Back in the early ’80’s my little sister, Pamela, and I spent a summer in the Abaco islands crewing on a charter sailboat. I was the cook and she was…well, just there. We don’t recall how much we were paid but we do remember we both returned stateside with negative bank balances and we hadn’t even spent any money. Talk about cheap labor. Then again, we were young and didn’t know any better. How our parents let us go I will NEVER know. When not out on charters the sailboat was docked in Marsh Harbour on Great Abaco and life was pretty quiet. Back then there were no such things as jet skis; nightclubs and casinos had not yet been introduced to the outer Bahamian islands. Life was pretty quiet. Our days were supposed to have been spent checking the bilge, washing the boat and cleaning the gelcoat and cleaning then varnishing all teak trim. Being by ourselves, completely unsupervised, we preferred to sleep until 1:00 or 2:00 in the afternoon, drink some coffee then, barefoot or in flip-flops, bicycle into town to replenish our private alcohol supply we may have drained the previous night, followed by a short ride to a tourist shop where we could read all the fashion magazines we couldn’t afford like Vogue, Town & Country and Harper’s Bazaar AND read them standing in air-conditioned comfort. Of all our responsibilities the only one we ever did was check the bilge, which we hated. Pamela and I alternated checking every three or four days as it smelled vile…VILE. That chore was definitely on the “gag me” list. But we did it and then rode off to some beach we had heard about with towels and plastic tumblers filled with vodka tonics in hand. It was a splendid and easy summer although you could not have convinced us of that at the time. Charters were easy, non-demanding and we met some delightful people. Typically we dropped anchor at about 4 or 5 o’clock in the afternoon and motored in a zodiac to shore to supplement dinner. We may have picked up some fresh vegetables or salad to go with the fish just caught by our guests that afternoon. We usually bought local, tropical fruit for breakfast and we always, always bought homemade Key Lime Pie from local ladies at open-air markets. The following is a recipe given to me by a woman whose husband dropped anchor at Green Turtle Cay. It’s brilliant!

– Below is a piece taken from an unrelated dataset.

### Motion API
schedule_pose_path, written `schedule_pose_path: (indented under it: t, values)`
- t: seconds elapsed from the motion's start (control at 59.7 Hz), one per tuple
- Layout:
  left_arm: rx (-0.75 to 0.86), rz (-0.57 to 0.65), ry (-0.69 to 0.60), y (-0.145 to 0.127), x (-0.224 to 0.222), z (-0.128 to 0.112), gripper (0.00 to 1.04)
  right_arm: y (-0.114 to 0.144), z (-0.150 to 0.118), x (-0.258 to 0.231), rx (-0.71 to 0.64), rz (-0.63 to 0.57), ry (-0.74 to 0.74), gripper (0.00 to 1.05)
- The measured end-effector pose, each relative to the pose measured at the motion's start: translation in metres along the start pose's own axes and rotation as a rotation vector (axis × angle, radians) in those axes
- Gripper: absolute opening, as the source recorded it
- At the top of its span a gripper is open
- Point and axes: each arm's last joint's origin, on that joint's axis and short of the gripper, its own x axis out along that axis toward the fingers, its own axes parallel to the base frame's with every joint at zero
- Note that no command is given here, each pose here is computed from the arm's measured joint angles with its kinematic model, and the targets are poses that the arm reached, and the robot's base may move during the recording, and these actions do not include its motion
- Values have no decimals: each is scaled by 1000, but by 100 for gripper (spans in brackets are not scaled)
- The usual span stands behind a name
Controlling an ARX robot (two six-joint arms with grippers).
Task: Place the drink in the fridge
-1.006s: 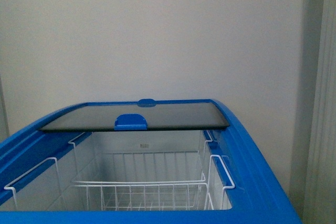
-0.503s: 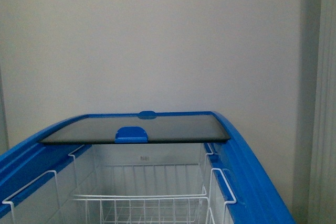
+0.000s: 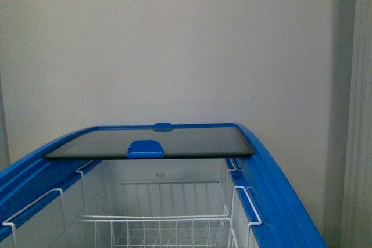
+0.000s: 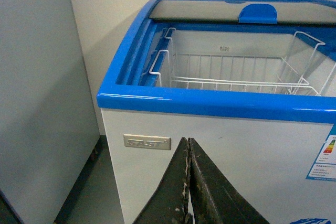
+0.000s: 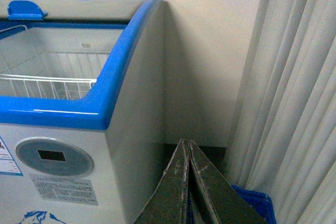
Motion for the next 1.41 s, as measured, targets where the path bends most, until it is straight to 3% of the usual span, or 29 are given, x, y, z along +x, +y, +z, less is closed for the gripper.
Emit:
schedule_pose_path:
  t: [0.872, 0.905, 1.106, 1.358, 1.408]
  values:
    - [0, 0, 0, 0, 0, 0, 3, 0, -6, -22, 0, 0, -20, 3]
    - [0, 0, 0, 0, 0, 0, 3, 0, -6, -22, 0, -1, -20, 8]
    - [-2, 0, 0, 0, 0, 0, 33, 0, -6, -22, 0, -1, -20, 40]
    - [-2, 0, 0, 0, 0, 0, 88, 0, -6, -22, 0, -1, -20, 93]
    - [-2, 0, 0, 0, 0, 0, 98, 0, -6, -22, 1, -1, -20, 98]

This is such a gloriously easy and delicious recipe! I know it sounds kind of strange but think about it. Bananas bake into a kind of sweet/salty taste when they are cooked. And mayonnaise is nothing but lemon juice, vegetable oil, a drop of mustard, vinegar and an egg yolk so when it hits heat, it evolves into a sunshine, lemony treat. Dolphin baked with banana is sweet-salty heaven. It makes me happy just thinking about it. But back to the recipe. Use your hands to squish the bananas. A fork or potato masher will make the consistency too liquid and the banana mixture will slide off of the filets while baking. A good full-fat mayonnaise must be used. Now is not the time for a cheap, store brand or reduced fat product. And keep in mind, not much mayo is called for. And that’s it. Use bananas that are ripe but not rotten. We love the dish with roasted, lightly salted pistachios on top but they can easily be left off. This recipe doubles and even triples well. Enjoy!

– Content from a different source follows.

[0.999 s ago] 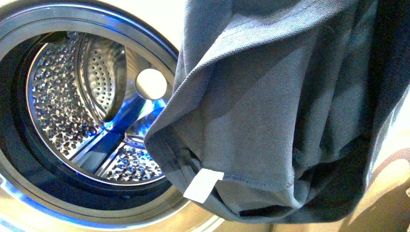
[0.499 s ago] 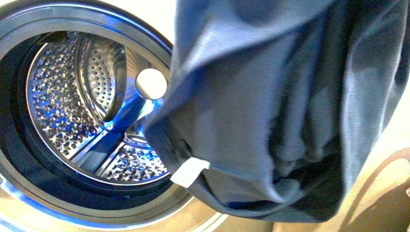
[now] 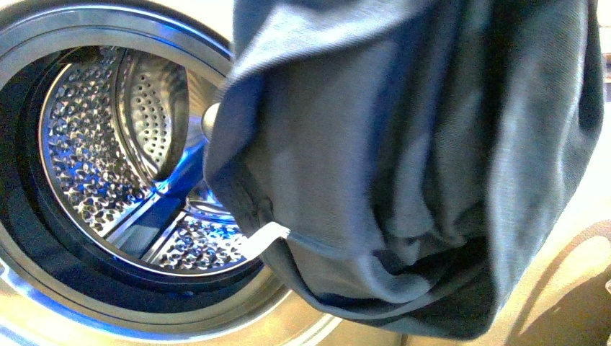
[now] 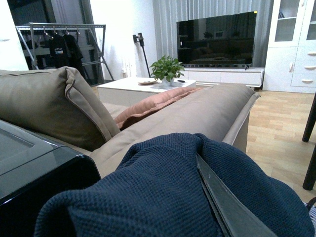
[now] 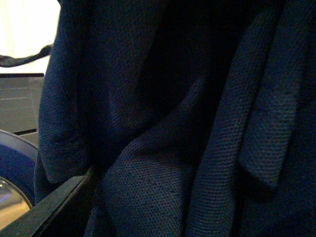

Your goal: Collect clothes from washing machine

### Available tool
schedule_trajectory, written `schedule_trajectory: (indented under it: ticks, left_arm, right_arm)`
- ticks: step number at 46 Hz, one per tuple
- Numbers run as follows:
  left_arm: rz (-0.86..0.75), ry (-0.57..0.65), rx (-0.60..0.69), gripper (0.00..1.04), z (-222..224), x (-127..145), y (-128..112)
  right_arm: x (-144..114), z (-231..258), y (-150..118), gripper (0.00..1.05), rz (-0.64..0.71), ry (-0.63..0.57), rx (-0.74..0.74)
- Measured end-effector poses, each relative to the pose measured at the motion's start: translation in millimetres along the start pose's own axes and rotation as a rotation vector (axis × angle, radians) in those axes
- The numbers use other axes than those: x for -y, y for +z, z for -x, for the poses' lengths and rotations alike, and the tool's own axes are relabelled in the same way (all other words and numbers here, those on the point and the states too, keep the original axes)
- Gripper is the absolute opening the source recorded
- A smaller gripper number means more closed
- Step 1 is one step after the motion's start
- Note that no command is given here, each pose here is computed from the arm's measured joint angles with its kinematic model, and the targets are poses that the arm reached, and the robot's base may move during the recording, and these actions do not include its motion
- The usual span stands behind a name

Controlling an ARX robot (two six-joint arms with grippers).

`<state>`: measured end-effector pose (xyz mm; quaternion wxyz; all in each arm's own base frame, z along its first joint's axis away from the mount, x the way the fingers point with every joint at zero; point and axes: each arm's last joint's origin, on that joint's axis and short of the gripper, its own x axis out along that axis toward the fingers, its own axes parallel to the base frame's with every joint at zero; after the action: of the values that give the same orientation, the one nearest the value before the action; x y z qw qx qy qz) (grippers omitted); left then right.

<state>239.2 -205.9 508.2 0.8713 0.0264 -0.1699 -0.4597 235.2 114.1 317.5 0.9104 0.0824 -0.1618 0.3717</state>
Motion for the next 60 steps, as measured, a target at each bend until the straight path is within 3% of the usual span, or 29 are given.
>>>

Green Turtle Cay Dolphin Baked with Banana and Pineapple
- 2 3/4″ slices of fresh pineapple, trimmed and cored, each side rubbed with a little olive oil
- 2 medium sized, ripe bananas
- 1/4 cup mayonnaise
- 1 heaping tablespoon fresh thyme leaves
- 1/2 teaspoon salt
- 2 6-ounce dolphin filets, skinned
- 2 tablespoons roasted, lightly salted pistachios, roughly chopped
- Pre-heat oven to 400°.
- Over medium-high heat, brown both sides of each pineapple slice on a grill pan or skillet. Set aside.

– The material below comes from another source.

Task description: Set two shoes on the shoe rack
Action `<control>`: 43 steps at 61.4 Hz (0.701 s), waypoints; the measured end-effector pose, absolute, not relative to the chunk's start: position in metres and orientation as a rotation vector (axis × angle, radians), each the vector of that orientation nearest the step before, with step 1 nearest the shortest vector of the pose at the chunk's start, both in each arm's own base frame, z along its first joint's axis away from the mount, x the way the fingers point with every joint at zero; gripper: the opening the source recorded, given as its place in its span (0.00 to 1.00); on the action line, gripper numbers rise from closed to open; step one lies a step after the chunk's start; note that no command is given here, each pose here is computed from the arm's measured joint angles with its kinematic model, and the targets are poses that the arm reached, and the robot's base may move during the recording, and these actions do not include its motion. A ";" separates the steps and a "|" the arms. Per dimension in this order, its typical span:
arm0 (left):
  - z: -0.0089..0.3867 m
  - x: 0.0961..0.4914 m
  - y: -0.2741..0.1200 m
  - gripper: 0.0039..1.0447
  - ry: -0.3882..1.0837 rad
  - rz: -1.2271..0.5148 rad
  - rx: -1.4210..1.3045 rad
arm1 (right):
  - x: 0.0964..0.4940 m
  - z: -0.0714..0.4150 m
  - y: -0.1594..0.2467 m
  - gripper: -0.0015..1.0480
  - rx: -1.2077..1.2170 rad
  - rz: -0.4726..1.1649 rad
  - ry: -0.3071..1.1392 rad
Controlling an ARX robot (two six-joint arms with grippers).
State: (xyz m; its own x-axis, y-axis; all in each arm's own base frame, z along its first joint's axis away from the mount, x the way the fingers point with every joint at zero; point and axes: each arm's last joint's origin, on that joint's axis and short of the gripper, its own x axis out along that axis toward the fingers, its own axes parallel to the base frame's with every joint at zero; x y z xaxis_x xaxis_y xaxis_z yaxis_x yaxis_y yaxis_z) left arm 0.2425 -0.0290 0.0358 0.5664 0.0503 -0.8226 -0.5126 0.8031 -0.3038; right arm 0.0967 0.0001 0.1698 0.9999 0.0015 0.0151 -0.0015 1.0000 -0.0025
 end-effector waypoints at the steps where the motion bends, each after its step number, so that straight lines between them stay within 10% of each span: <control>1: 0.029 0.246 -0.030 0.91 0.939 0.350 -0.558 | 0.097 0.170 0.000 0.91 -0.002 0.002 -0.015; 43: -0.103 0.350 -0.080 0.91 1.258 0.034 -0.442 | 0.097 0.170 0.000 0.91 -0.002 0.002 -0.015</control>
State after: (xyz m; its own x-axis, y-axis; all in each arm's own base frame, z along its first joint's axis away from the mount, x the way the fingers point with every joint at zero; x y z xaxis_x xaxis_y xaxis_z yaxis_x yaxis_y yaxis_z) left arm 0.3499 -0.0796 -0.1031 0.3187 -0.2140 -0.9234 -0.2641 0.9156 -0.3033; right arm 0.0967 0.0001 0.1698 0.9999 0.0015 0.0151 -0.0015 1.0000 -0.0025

- In a small bowl, squeeze the bananas using your hands. You want large chunks, not a sauce.
- Mix the mayonnaise, thyme and salt into the bananas.
- Cover baking dish with a light coating of non-stick cooking spray and place the pineapple slices side by side.
- Top pineapple slices with the fish filets, divide evenly and smooth the banana mixture on top.
- Sprinkle fish with pistachios and bake for 20 minutes or until banana mixture is golden and bubbly.
- Serve immediately.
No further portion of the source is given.